### About this exercise
Some lines in the material below hold the word "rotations". Copy all of them.

### Supplied data
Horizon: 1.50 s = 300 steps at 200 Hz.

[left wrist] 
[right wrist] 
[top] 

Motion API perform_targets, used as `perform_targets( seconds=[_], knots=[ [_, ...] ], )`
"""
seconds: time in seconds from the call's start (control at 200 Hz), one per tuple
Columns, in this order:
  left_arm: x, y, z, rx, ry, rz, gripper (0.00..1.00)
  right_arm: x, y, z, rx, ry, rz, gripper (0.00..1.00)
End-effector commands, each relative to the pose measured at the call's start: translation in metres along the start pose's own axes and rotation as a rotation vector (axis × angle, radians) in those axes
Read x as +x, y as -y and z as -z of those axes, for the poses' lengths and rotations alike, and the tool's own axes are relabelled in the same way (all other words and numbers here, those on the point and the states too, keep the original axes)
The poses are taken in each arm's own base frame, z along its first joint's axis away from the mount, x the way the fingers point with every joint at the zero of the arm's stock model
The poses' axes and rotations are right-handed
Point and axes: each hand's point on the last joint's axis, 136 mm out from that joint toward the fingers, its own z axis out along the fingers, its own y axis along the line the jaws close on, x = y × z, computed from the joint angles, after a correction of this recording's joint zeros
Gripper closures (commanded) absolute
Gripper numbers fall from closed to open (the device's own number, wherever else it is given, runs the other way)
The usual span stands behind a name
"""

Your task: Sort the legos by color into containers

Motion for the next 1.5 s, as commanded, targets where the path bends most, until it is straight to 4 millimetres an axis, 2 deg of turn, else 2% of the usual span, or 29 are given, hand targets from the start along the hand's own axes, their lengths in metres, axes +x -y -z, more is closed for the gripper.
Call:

### Final answer
Read x as +x, y as -y and z as -z of those axes, for the poses' lengths and rotations alike, and the tool's own axes are relabelled in the same way (all other words and numbers here, those on the point and the states too, keep the original axes)
The poses' axes and rotations are right-handed

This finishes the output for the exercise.